◆ Data shown:
□ □ □ □

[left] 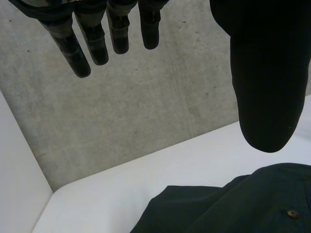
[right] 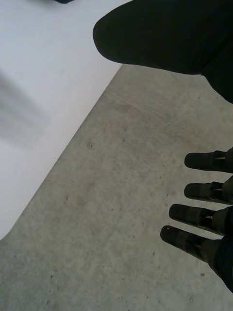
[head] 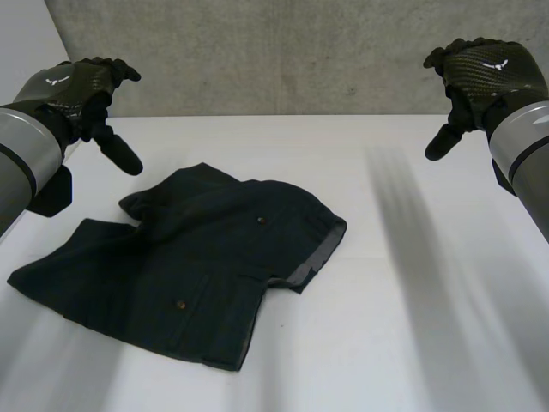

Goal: Fold the shorts.

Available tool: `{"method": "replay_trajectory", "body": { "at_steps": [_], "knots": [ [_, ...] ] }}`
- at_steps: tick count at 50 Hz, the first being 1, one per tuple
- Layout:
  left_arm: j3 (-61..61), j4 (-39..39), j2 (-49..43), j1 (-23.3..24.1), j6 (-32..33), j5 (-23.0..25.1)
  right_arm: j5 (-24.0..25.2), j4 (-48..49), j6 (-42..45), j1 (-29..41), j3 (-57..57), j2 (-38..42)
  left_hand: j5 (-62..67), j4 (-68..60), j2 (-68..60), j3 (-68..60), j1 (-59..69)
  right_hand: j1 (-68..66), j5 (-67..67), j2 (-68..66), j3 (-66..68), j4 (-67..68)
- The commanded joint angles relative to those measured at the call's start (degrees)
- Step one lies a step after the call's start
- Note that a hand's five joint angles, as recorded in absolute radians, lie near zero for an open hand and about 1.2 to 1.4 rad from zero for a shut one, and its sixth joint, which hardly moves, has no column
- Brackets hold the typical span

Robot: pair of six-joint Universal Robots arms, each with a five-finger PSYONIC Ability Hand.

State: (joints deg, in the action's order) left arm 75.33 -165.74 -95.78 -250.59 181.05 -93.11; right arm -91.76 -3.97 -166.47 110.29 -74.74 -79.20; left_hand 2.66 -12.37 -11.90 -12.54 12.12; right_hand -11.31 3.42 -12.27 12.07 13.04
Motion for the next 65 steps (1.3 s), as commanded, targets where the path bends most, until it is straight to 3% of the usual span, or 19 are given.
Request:
{"method": "replay_trajectory", "body": {
  "at_steps": [1,6,10,14,21,24,29,33,36,40,45,50,52,53,55,60,65],
  "knots": [
    [1.13,-1.52,0.07,-0.16,0.53,0.56,6.41,-0.69,3.42,0.27,-1.1,0.71,-2.11,1.82,1.35,1.99,-1.57,1.31,-3.42,2.27,-2.07,-3.04],
    [4.64,-5.73,-0.19,-2.17,3.69,0.65,19.48,-3.23,12.99,0.36,-4.79,3.25,-1.44,1.15,0.67,1.32,-0.9,1.31,-3.42,2.27,-2.07,-3.04],
    [8.86,-10.21,-0.72,-5.6,9.13,0.74,26.0,-5.51,13.55,2.11,-6.12,6.85,-1.27,0.98,0.51,1.15,-0.73,1.31,-3.42,2.27,-2.07,-3.04],
    [11.32,-12.32,-0.9,-7.01,11.43,0.91,27.51,-4.48,9.69,7.2,-5.59,11.59,-1.44,1.15,0.67,1.32,-0.9,1.31,-3.42,2.27,-2.07,-3.04],
    [13.17,-13.65,-0.9,-7.36,11.34,0.83,27.52,3.34,3.17,13.89,-5.15,19.16,-1.44,1.15,0.67,1.32,-0.9,0.73,-2.84,1.7,-1.49,-2.46],
    [13.53,-13.74,-0.99,-7.45,11.34,0.83,26.99,6.95,3.17,17.32,-4.8,22.94,-1.61,1.32,0.84,1.49,-1.06,-5.49,3.38,-4.53,4.73,3.76],
    [13.88,-14.17,-0.9,-7.45,11.25,0.83,21.11,10.73,3.52,19.52,-2.17,29.18,-1.61,1.32,0.84,1.49,-1.07,-17.59,15.48,-16.62,16.83,15.86],
    [14.84,-14.7,-0.9,-7.36,11.25,0.83,13.39,11.44,7.11,19.52,0.9,32.26,-1.61,1.32,0.84,1.49,-1.07,-68.57,66.46,-67.61,67.81,66.84],
    [15.37,-15.32,-0.9,-7.36,11.34,0.91,9.43,11.7,9.75,19.08,1.97,31.04,-1.78,1.48,1.01,1.65,-1.23,-68.69,66.58,-67.73,67.93,66.96],
    [15.99,-15.49,-0.81,-7.28,11.34,0.91,5.37,13.19,10.11,13.3,2.41,25.69,-1.78,1.49,1.01,1.66,-1.23,-68.69,66.58,-67.73,67.93,66.96],
    [16.25,-15.41,-0.81,-6.93,11.43,0.91,6.33,15.13,12.74,2.84,2.67,20.41,-1.78,1.49,1.01,1.66,-1.23,-68.69,66.58,-67.73,67.93,66.96],
    [17.57,-15.41,-0.46,-6.22,11.52,1.0,7.04,14.78,16.26,-0.43,1.71,20.4,-1.61,1.32,0.84,1.49,-1.07,-68.69,66.58,-67.73,67.93,66.96],
    [18.27,-15.41,-0.2,-5.78,11.52,1.0,7.12,14.43,16.97,-0.52,0.83,20.49,-1.44,1.15,0.67,1.32,-0.9,-48.53,46.42,-47.57,47.77,46.8],
    [18.88,-15.32,-0.02,-5.0,11.52,1.0,7.56,13.47,17.4,-0.34,-0.22,20.4,-1.11,0.82,0.34,0.99,-0.57,-19.76,17.64,-18.79,19.0,18.03],
    [19.41,-15.32,-0.02,-4.12,11.52,1.0,7.74,12.15,17.93,-0.25,-1.72,20.23,-0.94,0.65,0.17,0.82,-0.4,0.3,-2.41,1.27,-1.06,-2.03],
    [21.78,-15.23,0.24,0.19,11.61,0.74,8.44,9.77,16.97,-0.96,-5.41,18.65,0.24,-0.53,-1.0,-0.36,0.78,1.31,-3.42,2.27,-2.07,-3.04],
    [25.21,-15.23,2.17,5.54,11.61,0.91,8.97,9.68,17.85,-1.83,-11.12,11.01,1.25,-1.54,-2.01,-1.37,1.79,1.31,-3.42,2.27,-2.07,-3.04]
  ]
}}
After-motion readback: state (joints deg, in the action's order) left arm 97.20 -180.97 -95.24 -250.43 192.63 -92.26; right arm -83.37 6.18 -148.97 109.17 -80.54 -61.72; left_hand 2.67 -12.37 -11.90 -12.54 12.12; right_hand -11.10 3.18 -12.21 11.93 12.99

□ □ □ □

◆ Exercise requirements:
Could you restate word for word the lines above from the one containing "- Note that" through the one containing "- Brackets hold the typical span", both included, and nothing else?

◆ Solution to this problem:
- Note that a hand's five joint angles, as recorded in absolute radians, lie near zero for an open hand and about 1.2 to 1.4 rad from zero for a shut one, and its sixth joint, which hardly moves, has no column
- Brackets hold the typical span

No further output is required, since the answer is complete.